Le projet de loi constitutionnelle relatif à "la liberté de recourir à l’interruption volontaire de grossesse" sera examiné demain, mercredi 24 janvier, dans l'hémicycle de l'Assemblée nationale. Réviser la Constitution est une procédure complexe, destinée à assurer une certaine stabilité à la loi fondamentale. Quelles sont les règles en la matière ? Mode d'emploi.
C'est une procédure complexe, à l'issue incertaine compte tenu des conditions à remplir, l'objectif étant d'assurer une certaine stabilité aux institutions. Le processus de révision de la Constitution est prévu par l'article 89 de la loi fondamentale, qui précise la démarche à suivre. L'initiative de la révision peut venir du président de la République, sur proposition du Premier ministre, ou des élus du Parlement.
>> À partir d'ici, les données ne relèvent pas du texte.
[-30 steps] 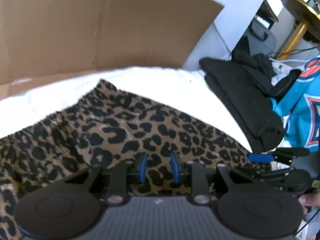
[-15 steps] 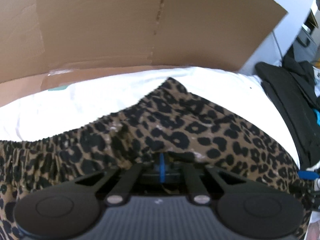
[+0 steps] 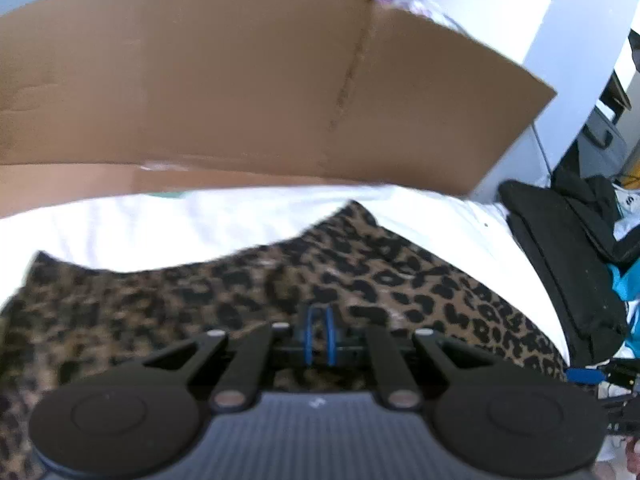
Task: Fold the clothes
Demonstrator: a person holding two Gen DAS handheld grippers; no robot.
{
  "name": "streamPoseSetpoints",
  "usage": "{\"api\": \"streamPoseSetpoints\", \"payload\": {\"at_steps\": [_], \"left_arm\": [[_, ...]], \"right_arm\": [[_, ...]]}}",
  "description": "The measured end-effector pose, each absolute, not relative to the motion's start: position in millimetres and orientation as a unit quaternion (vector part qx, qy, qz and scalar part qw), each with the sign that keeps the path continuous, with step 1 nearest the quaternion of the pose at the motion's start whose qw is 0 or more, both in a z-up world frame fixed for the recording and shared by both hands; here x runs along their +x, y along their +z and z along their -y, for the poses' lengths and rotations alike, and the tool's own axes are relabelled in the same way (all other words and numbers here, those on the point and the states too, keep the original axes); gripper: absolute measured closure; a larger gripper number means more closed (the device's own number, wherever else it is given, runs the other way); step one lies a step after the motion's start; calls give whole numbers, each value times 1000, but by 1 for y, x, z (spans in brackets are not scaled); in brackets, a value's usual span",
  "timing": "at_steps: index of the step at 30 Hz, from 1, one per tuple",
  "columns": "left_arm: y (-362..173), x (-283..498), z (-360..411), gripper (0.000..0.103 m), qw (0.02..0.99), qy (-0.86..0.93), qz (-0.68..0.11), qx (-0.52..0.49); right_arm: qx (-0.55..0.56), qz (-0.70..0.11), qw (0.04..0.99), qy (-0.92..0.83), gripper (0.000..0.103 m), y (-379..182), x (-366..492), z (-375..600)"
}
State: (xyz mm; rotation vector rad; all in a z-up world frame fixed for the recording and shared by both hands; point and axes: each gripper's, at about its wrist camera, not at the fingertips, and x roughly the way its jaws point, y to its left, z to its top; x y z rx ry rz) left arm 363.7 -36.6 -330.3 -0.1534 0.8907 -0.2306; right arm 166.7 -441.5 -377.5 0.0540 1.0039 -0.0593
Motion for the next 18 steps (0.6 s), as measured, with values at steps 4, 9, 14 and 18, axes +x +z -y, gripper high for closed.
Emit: {"api": "streamPoseSetpoints", "payload": {"at_steps": [4,9,14,18], "left_arm": [[-332,355,16,93,889,-99,-440,-80],[-351,354,9,87,882,-84,-457,-82],[-365,360,11,81,879,-81,-465,-72],[-372,372,13,79,878,-78,-467,-68]], "right_arm": [[22,-480,877,-30,49,-378,166,440],[21,-479,877,-31,49,-378,166,439],[16,-478,878,-31,49,-379,166,437],[14,-478,878,-28,49,-379,166,438]]}}
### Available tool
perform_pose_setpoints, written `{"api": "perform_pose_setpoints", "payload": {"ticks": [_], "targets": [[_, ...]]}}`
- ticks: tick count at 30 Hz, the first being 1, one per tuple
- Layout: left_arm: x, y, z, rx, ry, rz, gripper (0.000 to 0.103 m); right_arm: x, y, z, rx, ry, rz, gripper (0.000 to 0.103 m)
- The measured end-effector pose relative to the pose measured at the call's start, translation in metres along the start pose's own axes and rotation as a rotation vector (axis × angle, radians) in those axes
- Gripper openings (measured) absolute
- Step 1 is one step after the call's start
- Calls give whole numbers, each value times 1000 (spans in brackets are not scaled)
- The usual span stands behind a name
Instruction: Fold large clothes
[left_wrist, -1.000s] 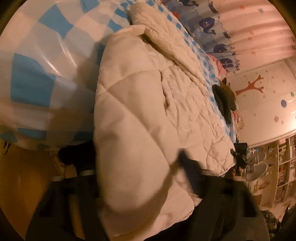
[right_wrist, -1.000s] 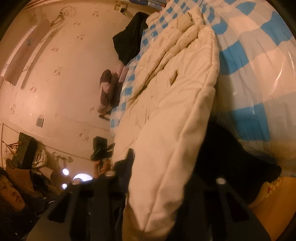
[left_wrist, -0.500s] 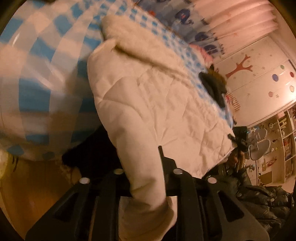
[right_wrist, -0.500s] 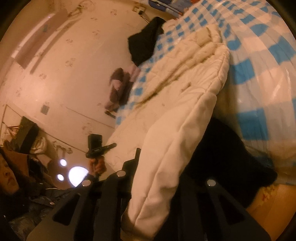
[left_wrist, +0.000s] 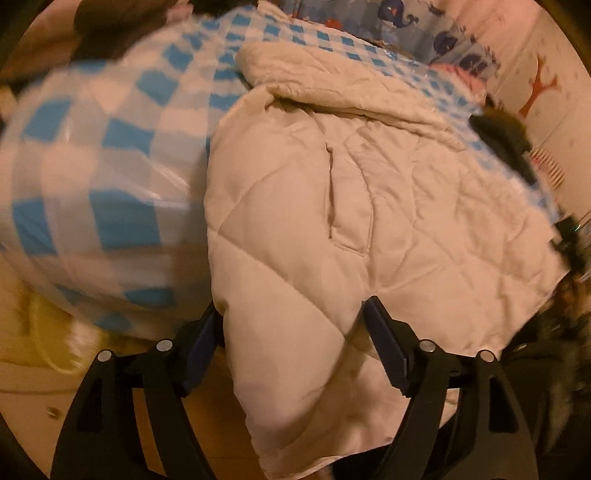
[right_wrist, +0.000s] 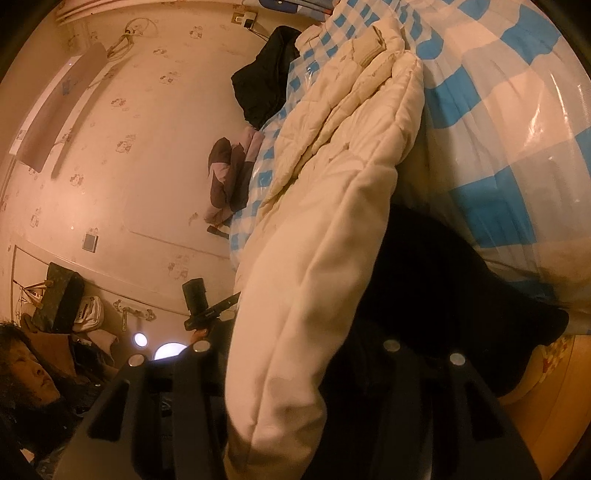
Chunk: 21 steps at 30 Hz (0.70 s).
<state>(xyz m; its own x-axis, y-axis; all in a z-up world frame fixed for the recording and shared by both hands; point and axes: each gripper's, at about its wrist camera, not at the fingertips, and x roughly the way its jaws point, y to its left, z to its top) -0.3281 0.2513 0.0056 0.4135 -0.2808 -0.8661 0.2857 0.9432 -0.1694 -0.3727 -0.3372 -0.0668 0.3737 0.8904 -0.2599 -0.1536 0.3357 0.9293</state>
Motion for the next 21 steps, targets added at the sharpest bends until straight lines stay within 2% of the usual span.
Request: {"api": "perform_pose_setpoints", "payload": {"ticks": [4,8,12,13,16,19,21], "targets": [[-4,-13,0,80,-17,103,73,4,2,0,-1,14,-3,47],[-8,-16,-3,104,-29,139,73,5,7,-1,-25,13,-18,47],[-9,-24,-6,136,-43,183,73,5,12,-3,-55,1,-40,38],[-11,-29,-8,158,-53,209,73,5,13,-4,-61,-1,-44,34],[-12,-42,-9,218,-72,256,64,6,17,-6,-81,-3,-59,25],[-16,-49,-10,250,-87,274,52,7,19,-7,-89,5,-66,24],[-18,-50,-10,260,-94,284,50,8,20,-8,-91,9,-69,24]]}}
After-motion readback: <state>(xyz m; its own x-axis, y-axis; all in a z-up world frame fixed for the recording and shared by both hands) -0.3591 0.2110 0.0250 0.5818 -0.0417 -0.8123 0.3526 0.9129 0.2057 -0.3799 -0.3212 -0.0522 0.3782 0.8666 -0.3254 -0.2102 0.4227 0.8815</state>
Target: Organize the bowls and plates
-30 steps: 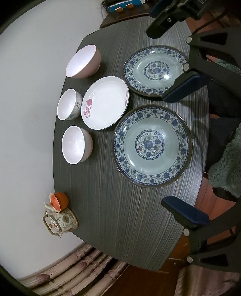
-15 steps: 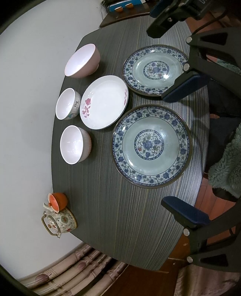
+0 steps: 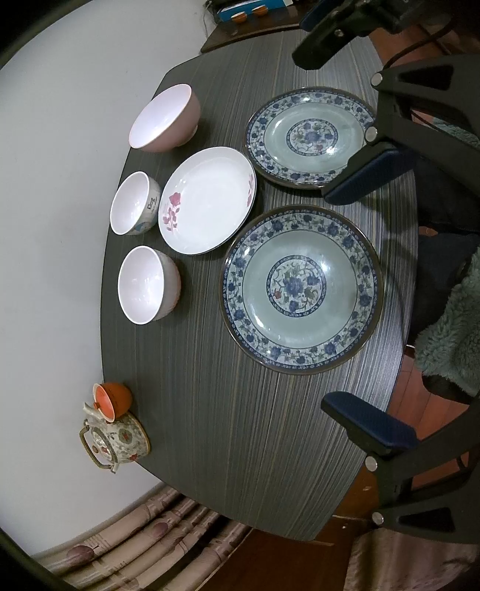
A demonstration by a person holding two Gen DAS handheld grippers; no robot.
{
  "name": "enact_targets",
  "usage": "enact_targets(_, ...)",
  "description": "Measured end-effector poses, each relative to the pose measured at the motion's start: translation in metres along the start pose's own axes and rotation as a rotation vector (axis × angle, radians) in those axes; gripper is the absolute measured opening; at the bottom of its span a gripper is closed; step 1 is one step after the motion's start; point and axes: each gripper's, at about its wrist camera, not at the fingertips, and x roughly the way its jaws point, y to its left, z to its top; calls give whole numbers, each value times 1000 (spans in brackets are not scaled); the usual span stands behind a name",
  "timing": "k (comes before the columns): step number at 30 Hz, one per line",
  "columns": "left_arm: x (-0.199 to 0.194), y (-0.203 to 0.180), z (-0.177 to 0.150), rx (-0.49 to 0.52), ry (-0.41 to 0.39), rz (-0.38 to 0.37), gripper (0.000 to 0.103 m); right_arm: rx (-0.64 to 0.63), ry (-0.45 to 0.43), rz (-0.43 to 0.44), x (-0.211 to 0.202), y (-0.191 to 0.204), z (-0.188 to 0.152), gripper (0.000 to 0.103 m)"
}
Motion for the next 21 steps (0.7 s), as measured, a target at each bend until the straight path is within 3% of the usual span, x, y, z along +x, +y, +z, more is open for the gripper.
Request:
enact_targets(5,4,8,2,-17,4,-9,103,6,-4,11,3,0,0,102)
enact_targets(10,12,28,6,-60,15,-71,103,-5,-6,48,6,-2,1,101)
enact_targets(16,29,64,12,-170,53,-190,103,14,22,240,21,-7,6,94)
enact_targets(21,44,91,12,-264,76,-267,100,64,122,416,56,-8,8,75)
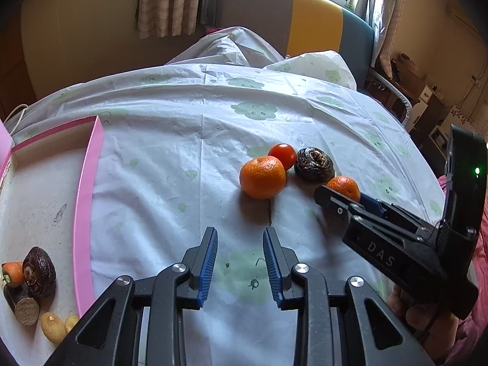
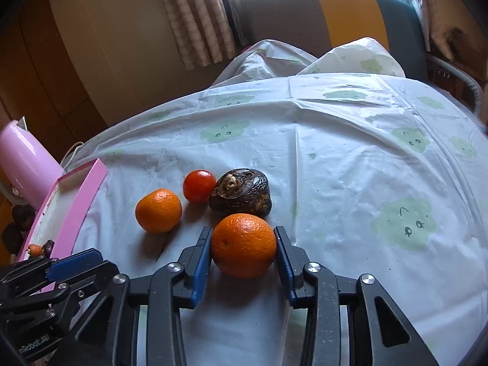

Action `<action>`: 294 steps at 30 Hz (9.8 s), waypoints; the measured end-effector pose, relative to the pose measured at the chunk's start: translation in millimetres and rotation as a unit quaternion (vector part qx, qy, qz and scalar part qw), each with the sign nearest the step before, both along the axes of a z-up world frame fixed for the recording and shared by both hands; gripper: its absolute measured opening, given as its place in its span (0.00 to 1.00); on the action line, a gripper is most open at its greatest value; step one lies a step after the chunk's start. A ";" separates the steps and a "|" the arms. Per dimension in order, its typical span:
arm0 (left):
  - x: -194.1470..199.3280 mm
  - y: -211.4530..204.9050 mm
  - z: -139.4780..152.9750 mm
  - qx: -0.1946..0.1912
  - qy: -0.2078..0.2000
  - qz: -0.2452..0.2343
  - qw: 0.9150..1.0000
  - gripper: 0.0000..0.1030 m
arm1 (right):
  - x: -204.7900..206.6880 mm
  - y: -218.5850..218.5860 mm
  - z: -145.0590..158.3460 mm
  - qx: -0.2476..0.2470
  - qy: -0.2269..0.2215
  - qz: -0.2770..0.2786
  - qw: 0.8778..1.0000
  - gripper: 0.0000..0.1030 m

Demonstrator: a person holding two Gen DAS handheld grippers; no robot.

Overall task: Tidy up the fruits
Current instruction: 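Grasp the large mandarin with right tool while left reaches the small mandarin, then carry the small mandarin with left tool while right carries the large mandarin into the tray, then open both tools in the tray and reach toward the tomato and taro, then grasp the dark taro with right tool while left grasps the red cherry tomato, then carry the cherry tomato with left tool while right carries the taro into the tray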

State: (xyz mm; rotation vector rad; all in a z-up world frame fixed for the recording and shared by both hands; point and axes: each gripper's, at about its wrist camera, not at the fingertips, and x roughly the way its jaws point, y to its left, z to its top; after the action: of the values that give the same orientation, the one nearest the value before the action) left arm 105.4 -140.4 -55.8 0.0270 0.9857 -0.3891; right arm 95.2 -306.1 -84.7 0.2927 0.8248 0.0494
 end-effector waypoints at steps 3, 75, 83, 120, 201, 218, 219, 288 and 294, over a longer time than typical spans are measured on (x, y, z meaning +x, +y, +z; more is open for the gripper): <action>5.6 -3.6 0.3 -0.007 0.002 -0.002 1.000 0.31 | 0.6 0.5 -0.1 -0.004 0.001 0.001 1.000 0.39; -56.2 139.8 41.4 -0.017 -0.089 0.138 0.986 0.38 | 2.2 37.7 2.2 -0.164 0.022 0.003 0.986 0.38; -55.7 209.8 31.8 -0.014 -0.074 0.221 0.972 0.38 | -20.1 64.8 32.8 -0.142 -0.003 0.024 0.990 0.37; -31.4 235.0 43.3 -0.011 -0.069 0.266 0.961 0.40 | 13.4 248.1 66.0 -0.053 -0.030 0.250 0.966 0.51; 16.1 12.2 7.1 -0.021 -0.001 0.027 0.999 0.40 | 34.9 15.9 5.5 -0.129 0.041 0.029 0.990 0.47; 55.9 -50.0 4.2 -0.030 -0.003 -0.027 0.999 0.40 | 23.5 3.0 5.0 -0.137 0.039 -0.005 0.990 0.47; 58.4 -52.4 2.7 -0.029 -0.001 -0.028 0.999 0.40 | 23.5 2.4 4.8 -0.136 0.039 -0.006 0.990 0.47; -11.7 18.1 -1.7 -0.002 -0.055 0.051 0.997 0.27 | 21.2 0.0 0.7 -0.132 0.034 -0.007 0.991 0.48; -27.3 31.6 24.5 -0.001 -0.085 0.056 0.995 0.27 | 20.9 0.1 0.6 -0.133 0.034 -0.007 0.991 0.48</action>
State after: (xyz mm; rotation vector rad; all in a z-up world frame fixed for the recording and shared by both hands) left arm 78.1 -108.7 -31.3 0.0031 0.8138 -0.2806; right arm 116.1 -306.0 -84.1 0.0492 0.8861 -0.0846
Qu'il s'agisse d'un projet de loi (à l'initiative de l'exécutif) ou d'une proposition de loi (d'initiative parlementaire), l'article 89 indique que le texte doit être approuvé dans des termes strictement identiques par l'Assemblée nationale et par le Sénat. Si cette étape est franchie, la réforme doit encore être entérinée par les Français via un référendum, ou par le Parlement convoqué en Congrès.
Si la révision de la Constitution est d'origine parlementaire, elle doit forcément être approuvée par un référendum pour entrer en vigueur. En revanche, si la révision est à l'initiative de l'exécutif, le chef de l'Etat peut choisir entre référendum et Congrès. Concernant le projet visant à inscrire l'interruption volontaire de grossesse dans la loi fondamentale, Emmanuel Macron a fait savoir, en fin d'année dernière, son choix de convoquer un Congrès, si les conditions d'adoption du texte sont réunies.
La Constitution indique qu'en cas de Congrès, la réforme doit être approuvée à une majorité fixée à "trois cinquièmes des suffrages exprimés". Depuis 1958, cette procédure a été largement privilégiée, puisque la voie référendaire n'a été utilisée qu'une fois, lors de la révision constitutionnelle de 2000 visant à réduire à cinq ans la durée du mandat du président de la République. A noter cependant qu'en 1992, François Mitterrand, avait convoqué un référendum pour confirmer l'approbation du Traité de Maastricht par le Congrès.
A noter que l'article 89 pose deux limites à la possibilité de réviser de la Constitution en précisant que : "Aucune procédure de révision ne peut être engagée ou poursuivie lorsqu'il est porté atteinte à l'intégrité du territoire." Et que : "La forme républicaine du Gouvernement ne peut faire l'objet d'une révision."
Il faut également relever l'utilisation faite par le général de Gaulle de l'article 11 de la Constitution. Ce dernier indique que le président de la République "peut soumettre au référendum tout projet de loi portant sur l'organisation des pouvoirs publics, sur des réformes relatives à la politique économique, sociale ou environnementale de la nation et aux services publics qui y concourent, ou tendant à autoriser la ratification d'un traité qui, sans être contraire à la Constitution, aurait des incidences sur le fonctionnement des institutions".
Cette procédure permet de contourner une éventuelle opposition de l'Assemblée nationale ou du Sénat, dont l’accord est obligatoire dans le cadre de l’article 89. Mais elle suscite de nombreuses controverses quant à sa conformité à la Constitution, et n’a plus été employée depuis 1969 en matière constitutionnelle.
Charles de Gaulle y a eu recours à deux reprises avec des résultats différents. En 1962, avec succès, pour mettre en place l'élection du président de la République au suffrage universel direct. Puis en 1969, cette fois sans succès, pour la réforme du Sénat et la régionalisation. Cet échec marquera la fin de la carrière politique du général de Gaulle, qui démissionnera dans la foulée de la présidence de la République. Depuis lors, l'article 11 n'a plus été utilisé dans le cadre d'une révision constitutionnelle.
Au total, 24 révisions de la Constitution ont eu lieu depuis l'instauration de la Ve République en 1958 : élection du chef de l'Etat au suffrage universel direct (1962) possibilité pour 60 députés ou 60 sénateurs de déférer une loi devant le Conseil constitutionnel (1974), ratification du Traité de Maastricht (1992), création de la Cour de justice de la République (1993), instauration du quinquennat pour le mandat du Président, intégration de la Charte de l'environnement dans la Constitution (2005)... La dernière réforme en date sur la "modernisation des institutions de la Ve République" a modifié plus de la moitié des articles de la loi fondamentale, octroyant davantage de pouvoirs au Parlement, tout en encadrant davantage ceux de l'exécutif (2008).